Antonio Garra (died January 10, 1852) was a leader of the Cupeño people (from Kupa/Agua Caliente in present-day San Diego County, California) who organized resistance in 1851 to U.S. and county policies in Southern California that included attempts to levy taxes on Native communities. Garra was captured after the uprising and executed by firing squad in San Diego following a court-martial proceeding reported in contemporary and later historical accounts.

== Garra uprising of 1851 ==
=== Background and causes ===
In 1850–1851, San Diego County officials attempted to collect property taxes from Native communities despite their lack of political rights under U.S. governance in California. Historian Richard L. Carrico notes that Sheriff Agoston Haraszthy asserted that "Christianized Indians" were taxable, and that the taxation push combined with land loss to squatters and broader instability contributed to the uprising associated with Antonio Garra. The Native American Heritage Commission similarly summarizes the conflict as organized resistance to an "illegal tax" imposed by county authorities, followed by a broad crackdown on Native communities.

=== Plans, alliances, and early fighting ===
A later narrative in the Los Angeles Times describes Garra attempting to coordinate a multi-group alliance across Southern California and the lower Colorado River, and outlines plans (partly unrealized) for attacks on Anglo settlements and military posts; it reports that some groups declined to join while others—including Quechan and Cocopah groups along the river—agreed to fight. In November 1851, fighting escalated along the Colorado River corridor; the Los Angeles Times account reports an encounter in which five American sheepherders were killed and a siege attempt was made against Camp Independence (near the river crossing), which failed.

A 1952 compilation of historical materials by B. D. Wilson (published as The Indians of southern California in 1852) also describes widespread alarm among settlers over a rumored "general Indian uprising," and credits the Cahuilla leader Juan Antonio with arresting Garra with a small party of warriors, illustrating the extent to which Native political divisions shaped the conflict’s outcome.

=== Suppression and capture ===
Carrico characterizes the uprising as running from November 1851 into mid-January 1852 and emphasizes that "friendly" Native groups—including some Cahuilla and northern Diegueño/Kumeyaay—sided with Anglo forces, contributing to the rapid suppression of the revolt.
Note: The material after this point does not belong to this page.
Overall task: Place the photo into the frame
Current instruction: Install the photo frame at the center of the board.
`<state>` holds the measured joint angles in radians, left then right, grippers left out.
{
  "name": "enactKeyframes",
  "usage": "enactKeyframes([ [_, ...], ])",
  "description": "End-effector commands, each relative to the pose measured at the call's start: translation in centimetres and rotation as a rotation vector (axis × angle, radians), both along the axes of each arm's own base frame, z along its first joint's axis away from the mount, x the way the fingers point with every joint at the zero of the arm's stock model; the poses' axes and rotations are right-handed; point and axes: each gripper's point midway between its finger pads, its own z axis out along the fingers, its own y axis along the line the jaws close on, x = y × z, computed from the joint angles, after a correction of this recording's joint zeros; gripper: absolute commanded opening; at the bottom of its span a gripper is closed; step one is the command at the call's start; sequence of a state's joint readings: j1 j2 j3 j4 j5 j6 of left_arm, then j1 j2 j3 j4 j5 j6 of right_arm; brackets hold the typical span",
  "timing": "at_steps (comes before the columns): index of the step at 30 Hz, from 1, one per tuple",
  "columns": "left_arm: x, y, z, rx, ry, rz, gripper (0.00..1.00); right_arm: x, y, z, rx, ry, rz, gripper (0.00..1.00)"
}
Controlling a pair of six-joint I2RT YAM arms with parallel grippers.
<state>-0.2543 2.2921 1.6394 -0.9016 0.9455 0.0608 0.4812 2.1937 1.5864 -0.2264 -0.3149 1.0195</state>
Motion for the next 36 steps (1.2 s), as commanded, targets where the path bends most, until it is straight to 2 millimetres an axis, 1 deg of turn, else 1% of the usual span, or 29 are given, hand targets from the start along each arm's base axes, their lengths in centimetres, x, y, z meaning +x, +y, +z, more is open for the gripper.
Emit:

The NAHC account likewise emphasizes a "massive crackdown" on Indian communities following "sporadic attacks," and states that a rival Cahuilla leader captured Garra and turned him over to authorities.

=== Trial and execution ===
Contemporary reporting indicates Garra was tried by a military tribunal and executed in January 1852. The Sacramento Daily Union reported that Garra "was shot on the 10th inst., at San Diego, by order of the Court Martial." A later local history published by the San Diego History Center (William E. Smythe’s History of San Diego, 1542–1908) also places his execution on January 10, 1852, and describes the circumstances surrounding it.

Carrico notes that multiple leaders were executed and that some villages were burned in the course of suppression, after which “southern California returned to normal,” in the phrasing of the period sources he summarizes.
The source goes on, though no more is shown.